* [REQUIREMENT] From the line holding "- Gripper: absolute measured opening" to the final line below, restate each line word for word and add nothing.

* [GIVEN MATERIAL]

***

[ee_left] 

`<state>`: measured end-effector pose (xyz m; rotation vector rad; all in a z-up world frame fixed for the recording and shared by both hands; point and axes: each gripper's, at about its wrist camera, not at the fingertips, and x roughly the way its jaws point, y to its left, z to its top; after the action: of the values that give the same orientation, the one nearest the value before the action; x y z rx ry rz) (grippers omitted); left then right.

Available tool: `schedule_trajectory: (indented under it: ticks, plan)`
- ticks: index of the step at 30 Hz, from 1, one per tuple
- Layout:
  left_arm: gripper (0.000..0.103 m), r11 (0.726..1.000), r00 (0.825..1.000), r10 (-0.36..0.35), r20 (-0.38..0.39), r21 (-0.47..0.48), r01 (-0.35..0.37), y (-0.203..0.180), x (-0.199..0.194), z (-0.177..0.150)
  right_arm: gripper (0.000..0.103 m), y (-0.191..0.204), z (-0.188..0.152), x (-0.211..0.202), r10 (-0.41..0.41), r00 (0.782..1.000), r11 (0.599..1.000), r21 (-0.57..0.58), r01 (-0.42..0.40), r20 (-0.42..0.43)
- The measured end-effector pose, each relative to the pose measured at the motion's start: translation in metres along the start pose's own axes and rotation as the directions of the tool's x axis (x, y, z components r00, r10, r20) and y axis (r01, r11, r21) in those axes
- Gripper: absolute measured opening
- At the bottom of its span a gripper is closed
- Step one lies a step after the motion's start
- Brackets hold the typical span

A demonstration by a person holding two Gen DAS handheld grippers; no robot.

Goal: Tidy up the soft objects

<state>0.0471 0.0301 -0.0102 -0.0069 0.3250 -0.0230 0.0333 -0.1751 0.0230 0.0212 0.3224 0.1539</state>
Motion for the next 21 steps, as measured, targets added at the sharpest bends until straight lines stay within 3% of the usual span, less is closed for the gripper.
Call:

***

* [SOLUTION TO THE PROBLEM]
- Gripper: absolute measured opening
- At the bottom of its span a gripper is closed
- Step one lies a step after the motion's start
- Brackets hold the typical span

A demonstration by a person holding two Gen DAS handheld grippers; no robot.

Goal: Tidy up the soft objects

<state>0.0471 0.0301 -0.0102 -0.0069 0.3250 -0.0230 0.0333 -0.1751 0.0230 0.0212 0.3224 0.1539</state>
Motion for the next 21 steps, as measured, targets added at the sharpest bends until straight lines stay within 3% of the usual span, less is closed for the gripper.
Call:

The response has been given in full.